Preferably as lead investigator. He hadn’t shared this plan with anyone else, but he intended for Faith to take over the Copycat Killer investigation after she proved herself by finding leads in the file and doing so without going cowboy. He would make the case to the Boss and Desrouleaux. Desrouleaux wouldn’t fight him. He was nearing retirement, and whether he solved this case or he didn’t, he was likely done in a year or two. Chavez was new, and she didn’t expect to be made lead of anything for a while.

The Boss would be a harder sell. He still took Faith’s near-implosion personally, feeling that she had taken advantage of his repeated forgiveness and the endless second chances he gave her. Still, Gordon felt he could convince him. He was one of Faith’s biggest supporters prior to the Trammell case. He wanted to believe. Gordon could work with that.

He opened the door and walked inside. The lights were off to save electricity, and the room was pitch-black, but Gordon knew where everything was, so he navigated to the light switch without bumping into anything.

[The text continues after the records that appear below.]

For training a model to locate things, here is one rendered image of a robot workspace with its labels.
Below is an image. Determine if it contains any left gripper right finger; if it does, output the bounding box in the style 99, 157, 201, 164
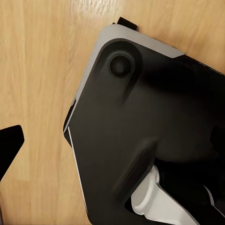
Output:
210, 125, 225, 162

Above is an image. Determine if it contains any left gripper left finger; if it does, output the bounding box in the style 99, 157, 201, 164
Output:
0, 125, 24, 181

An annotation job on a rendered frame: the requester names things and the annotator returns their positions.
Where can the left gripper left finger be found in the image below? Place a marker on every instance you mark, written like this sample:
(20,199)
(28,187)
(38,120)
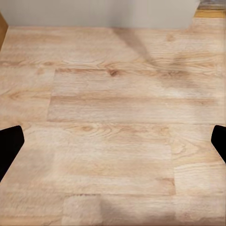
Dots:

He switched the light on just in time to see the silhouette of an attacker and a knife coming toward him. He moved instinctively, swiping at the knife. He missed, but he managed to get his shoulder in between the knife and his neck, so instead of being buried in his carotid, it glanced off of his collarbone, opening a nasty but not deadly cut.

He stepped forward and shoved his attacker back, tripping him over his heel. The attacker stumbled but didn’t fall. Gordon had time to register a few details—male, medium height, athletic build—but he couldn’t get much more than that. The attacker wore a black ski mask, gloves, and a long-sleeve shirt with jeans, which revealed nothing of his appearance other than gender. Clark couldn’t tell the attacker’s race or age, besides a rough estimate of between twenty and forty or a well-preserved fifty based on his athleticism.

Speaking of athleticism, the attacker recovered quickly and launched another attack. Clark parried the blow and launched a right cross that caused the man to stumble again. Once more, he recovered quickly and thrust with the knife.

Ignoring the searing pain in his shoulder, Clark parried blow after blow. He didn’t get a chance to counterattack after the first punch. His attacker was just too fast. He needed to find another way to stop the guy. He worked his way back into his living room where he had more space to work. Once there, he angled away from a knife thrust and threw a powerful left hook. The attacker ducked it and tried to come over the top with the knife.